Doraliff | 11/26/2007, 3:25 pm EST

Maybe artists are content with being mediocre. Putting out one or two albums every five to six year makes them financially sound. There are more business men (and women) than they are artists these days. The problem isn’t the artists–I mean, come on, we are always going to have pop stars and hacks that are present today (Nickelback)–it’s the record labels and media. When possibly one of the best albums released this year was free, then you know you might have a problem or two. Then, places of music discovery, like Rolling Stone, put people on covers that even further proves my point. So it is always about the money, but when you have people like Joe Levy arguing for artistic integrity and lack of sales, even for pop music stars, and even more for independent artists and the underground music scene, you feel somewhat of a contradiction.

I’m prepared to make the assertion that putting Radiohead on the cover of Rolling Stones would of been more remunerative than, say, Zach Efron. I know I’m not alone. But the people who picked up Rolling Stone just for the pop artist on the cover are very unlikely going to read the reviews and look into discovering music that is reviewed and discussed in here. After putting forth a few ideas, can’t you agree that Rolling Stone would be more befitted to put real artists on the cover as compared to just, for example, Zach Efron, Bono (not that I have any dislike towards U2–they have received their fair coverage. How about someone else) and pretty much the majority of the other covers that have been put out there this year.

I read in just for the reviews mostly; the articles are usually pretty interesting. However, the cover stories are lacking. And not in a journalistic sense.

clip clop | 11/26/2007, 3:13 pm EST

what happened to the expected holiday album releases? Well…

A little band called Radiohead released a little album called ‘in Rainbows’, got more street cred than the pixies, more publicity than britney (for a couple weeks, anyway), and dozens of other artists wonder if they can do the same thing. After all, most artists get 15% of the sticker price of a CD. That means if - on average - people paid 15% of what they usually pay for a CD for In Rainbows, Radiohead made the same amount of money that they would have if they released it traditionally, but without having to deal with a slowly dying, money hungry record label. The future is here.

Aloverssoull | 11/26/2007, 1:31 pm EST

No Green Day for one more year that sucks,I hate record lables they rob everything from singers.
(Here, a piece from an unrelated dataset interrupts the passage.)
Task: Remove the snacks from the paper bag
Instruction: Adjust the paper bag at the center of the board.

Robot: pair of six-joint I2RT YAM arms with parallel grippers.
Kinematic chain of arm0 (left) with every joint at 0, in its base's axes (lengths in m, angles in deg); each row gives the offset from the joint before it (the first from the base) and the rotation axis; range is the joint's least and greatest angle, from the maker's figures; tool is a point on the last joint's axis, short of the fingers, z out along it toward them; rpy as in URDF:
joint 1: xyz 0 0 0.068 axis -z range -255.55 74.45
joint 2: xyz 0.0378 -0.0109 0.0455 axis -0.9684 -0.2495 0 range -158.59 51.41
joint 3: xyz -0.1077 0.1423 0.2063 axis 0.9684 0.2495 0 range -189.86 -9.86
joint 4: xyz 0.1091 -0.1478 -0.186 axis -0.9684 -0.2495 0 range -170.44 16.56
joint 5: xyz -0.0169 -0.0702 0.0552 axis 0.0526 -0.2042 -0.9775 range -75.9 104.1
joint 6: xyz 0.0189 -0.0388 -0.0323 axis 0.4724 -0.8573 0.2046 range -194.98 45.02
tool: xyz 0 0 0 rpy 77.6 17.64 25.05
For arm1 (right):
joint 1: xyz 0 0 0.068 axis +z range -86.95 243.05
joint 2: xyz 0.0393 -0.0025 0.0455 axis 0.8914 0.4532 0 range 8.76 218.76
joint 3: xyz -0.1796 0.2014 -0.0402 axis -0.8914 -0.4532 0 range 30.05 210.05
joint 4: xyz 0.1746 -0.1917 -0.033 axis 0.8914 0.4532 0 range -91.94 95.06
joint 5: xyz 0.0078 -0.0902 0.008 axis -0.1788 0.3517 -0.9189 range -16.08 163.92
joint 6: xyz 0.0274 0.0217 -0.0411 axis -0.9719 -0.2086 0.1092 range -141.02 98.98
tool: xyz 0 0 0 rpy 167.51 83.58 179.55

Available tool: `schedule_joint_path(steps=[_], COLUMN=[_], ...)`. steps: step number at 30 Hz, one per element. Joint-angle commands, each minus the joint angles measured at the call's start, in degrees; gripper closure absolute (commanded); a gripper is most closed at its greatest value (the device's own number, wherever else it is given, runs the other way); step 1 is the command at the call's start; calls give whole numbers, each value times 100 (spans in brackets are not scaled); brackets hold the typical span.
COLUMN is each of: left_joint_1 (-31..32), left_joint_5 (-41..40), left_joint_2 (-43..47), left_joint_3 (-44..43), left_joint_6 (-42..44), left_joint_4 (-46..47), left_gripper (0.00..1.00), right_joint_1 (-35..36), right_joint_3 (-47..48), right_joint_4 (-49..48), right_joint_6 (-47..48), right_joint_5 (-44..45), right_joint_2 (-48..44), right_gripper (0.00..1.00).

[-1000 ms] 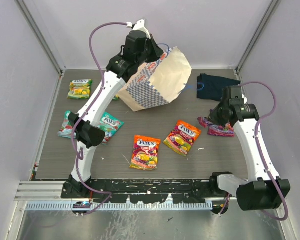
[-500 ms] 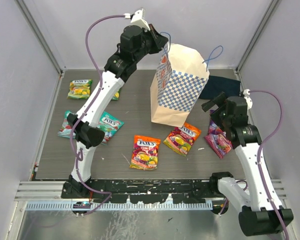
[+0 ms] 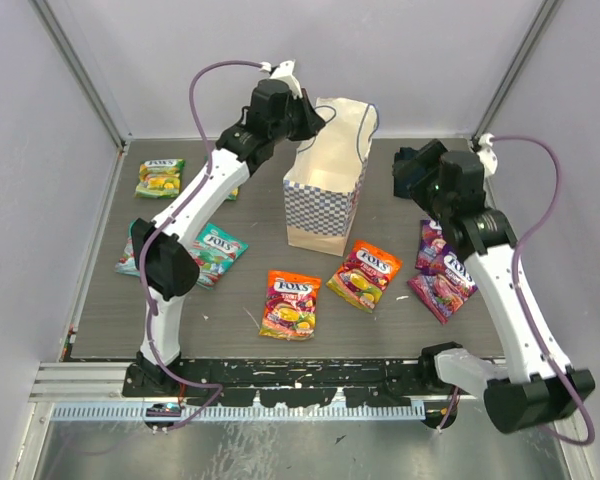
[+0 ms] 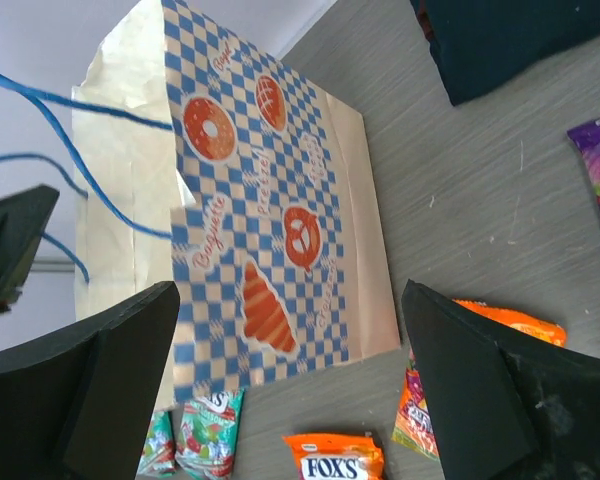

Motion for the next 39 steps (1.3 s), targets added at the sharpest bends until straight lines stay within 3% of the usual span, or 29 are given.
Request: schedule_joint_path(steps=[1, 9, 14, 18, 21, 25, 26, 30, 39], left_joint_1=[-106, -145, -293, -458, -591, -706, -729, -864, -1028], left_joint_5=[-3, -2, -54, -15, -13, 10, 141, 614, 1341], left_joint_2=[621, 732, 640, 396, 181, -407, -590, -1362, -2228], left_joint_3=[-9, 31, -205, -564, -848, -1502, -1675, -2344, -2654], left_joint_6=[215, 428, 459, 411, 300, 227, 280, 227, -633], left_joint_4=[269, 51, -154, -321, -371, -412, -333, -14, 1476], left_gripper=[100, 100, 100, 100, 100, 100, 100, 100, 100], right_joint_1=[90, 289, 304, 317, 348, 559, 660, 1287, 2423], right_joint_3=[979, 2271, 2865, 3067, 3311, 3674, 3653, 3287, 2939], right_joint_4=[194, 157, 554, 629, 798, 1122, 1145, 956, 372], right_joint_6=[322, 963, 1274, 1345, 1409, 1379, 1289, 537, -386], right_joint_5=[123, -204, -464, -622, -603, -510, -505, -429, 394], right_joint_2=[938, 1987, 2589, 2842, 2972, 3124, 3111, 2952, 2936], right_gripper=[0, 2, 15, 21, 44, 96, 99, 99, 98])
Oddjob | 11/26/2007, 1:31 pm EST

I think the labels need to go back to the way music used to be released- on a schedule. Four (non-album) singles a year. One album a year, or even two. If you don’t have the songs to fill an album, hunker down and WRITE ‘em, or throw some covers on there. The Beatles, The Stones, and Bob Dylan all worked this way, and their output in this period is better than 99% of what comes out today, because they had the talent and the work ethic to make it happen. Ryan Adams and Frank Black are modern examples.
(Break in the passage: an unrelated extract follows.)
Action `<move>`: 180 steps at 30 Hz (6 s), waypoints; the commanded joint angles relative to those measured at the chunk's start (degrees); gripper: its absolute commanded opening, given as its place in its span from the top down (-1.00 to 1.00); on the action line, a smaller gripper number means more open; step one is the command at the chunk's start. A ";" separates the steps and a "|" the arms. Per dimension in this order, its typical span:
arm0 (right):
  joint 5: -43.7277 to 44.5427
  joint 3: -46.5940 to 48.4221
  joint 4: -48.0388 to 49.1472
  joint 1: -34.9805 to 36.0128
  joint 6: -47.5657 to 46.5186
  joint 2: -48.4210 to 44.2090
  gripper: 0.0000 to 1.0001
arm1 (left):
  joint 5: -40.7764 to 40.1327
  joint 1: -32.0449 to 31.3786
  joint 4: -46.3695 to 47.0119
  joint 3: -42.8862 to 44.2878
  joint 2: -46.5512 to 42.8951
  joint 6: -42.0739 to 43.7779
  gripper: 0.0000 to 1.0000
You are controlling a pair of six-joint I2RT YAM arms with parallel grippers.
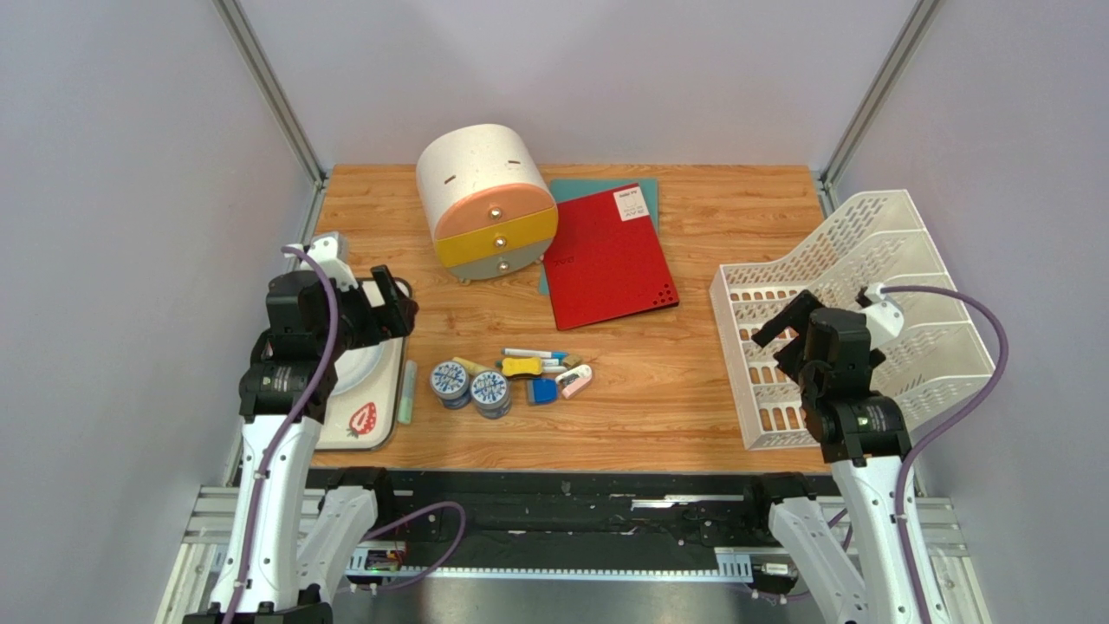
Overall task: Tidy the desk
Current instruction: Move the storage box to the corner of the board, then pick up the folder from the center of the board.
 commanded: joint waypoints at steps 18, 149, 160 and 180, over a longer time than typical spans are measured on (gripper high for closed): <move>8.84 -10.57 2.48 0.10 11.01 6.62 -0.99 | 6.33 1.00 2.40 -2.06 -0.72 -0.97 -0.98; -41.78 7.71 58.91 0.45 -3.75 68.51 -0.53 | 16.96 3.73 7.40 -4.34 -1.25 -1.58 -0.98; -41.96 4.28 60.49 1.07 -3.84 67.11 0.51 | 17.49 3.73 7.41 -4.43 -1.16 -1.50 -0.98; -37.92 -8.55 48.63 2.04 -7.36 38.84 0.92 | 25.83 3.73 11.09 -5.05 -0.20 -1.76 -0.99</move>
And if that fast schedule is too much for you, and your music suffers, then we, the music-buying public, won’t buy your records. Everyone doesn’t have to “make it”, I’ll be happy if only the best bands are able to make records. The ultimate irony is that with modern technology, it is easier than ever to make a record, and bands come out with new material every 2, 3, 4, or even 5 years?
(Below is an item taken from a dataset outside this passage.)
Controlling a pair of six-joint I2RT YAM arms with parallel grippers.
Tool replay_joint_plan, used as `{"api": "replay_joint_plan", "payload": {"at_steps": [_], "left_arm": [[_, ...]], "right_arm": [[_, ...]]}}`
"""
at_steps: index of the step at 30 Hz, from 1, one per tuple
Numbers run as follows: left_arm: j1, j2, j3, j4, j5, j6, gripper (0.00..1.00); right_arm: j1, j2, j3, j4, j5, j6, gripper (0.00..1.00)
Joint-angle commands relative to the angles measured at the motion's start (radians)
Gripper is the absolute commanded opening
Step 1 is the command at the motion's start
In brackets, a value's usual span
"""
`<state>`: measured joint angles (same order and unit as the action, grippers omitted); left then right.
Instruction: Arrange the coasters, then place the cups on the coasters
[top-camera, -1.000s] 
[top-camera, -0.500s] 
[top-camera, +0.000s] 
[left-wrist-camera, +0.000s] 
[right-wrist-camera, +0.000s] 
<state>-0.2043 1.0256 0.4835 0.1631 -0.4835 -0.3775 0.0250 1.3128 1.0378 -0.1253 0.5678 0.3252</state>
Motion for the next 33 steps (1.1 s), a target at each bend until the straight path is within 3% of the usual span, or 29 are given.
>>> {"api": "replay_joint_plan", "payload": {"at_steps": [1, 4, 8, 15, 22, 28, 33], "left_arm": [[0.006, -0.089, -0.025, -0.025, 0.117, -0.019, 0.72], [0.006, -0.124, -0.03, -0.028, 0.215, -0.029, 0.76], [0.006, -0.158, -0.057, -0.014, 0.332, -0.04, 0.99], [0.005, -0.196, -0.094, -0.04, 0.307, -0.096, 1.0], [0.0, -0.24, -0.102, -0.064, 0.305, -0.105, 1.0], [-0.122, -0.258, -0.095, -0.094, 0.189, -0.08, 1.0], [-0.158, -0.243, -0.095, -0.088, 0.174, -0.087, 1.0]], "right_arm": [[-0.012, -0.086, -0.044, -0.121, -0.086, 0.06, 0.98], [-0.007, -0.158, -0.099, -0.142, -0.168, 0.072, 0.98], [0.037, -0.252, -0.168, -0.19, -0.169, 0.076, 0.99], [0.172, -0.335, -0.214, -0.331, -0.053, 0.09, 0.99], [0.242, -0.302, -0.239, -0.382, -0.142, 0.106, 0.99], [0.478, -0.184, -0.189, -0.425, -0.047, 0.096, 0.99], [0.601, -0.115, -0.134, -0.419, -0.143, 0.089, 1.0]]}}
Back in the day, every album didn’t have to debut at #1 either. The good ones would work their way up there, and stay there for weeks or even months. What’s so bad about that?

Voicedude | 11/26/2007, 1:20 pm EST

Waa! Waa! WAAAAHHH!

I’m the Record Industry and I’m sad. Sad because the sales are so slow. Sad because we can’t do anything about song downloads. And REALLY sad because we screwed EVERYONE under for decades - the consumer, with high prices for crappy product; the artists, with pay-to-play & other lousy deals; and the middle man, which is why giants like Tower were forced to fold.

And we’re really sad that after all that screwing that WE’VE done, we still never learned about something called KARMA and forced a change in the way we do business. But we WON’T change! We won’t! We won’t! WE WON’T!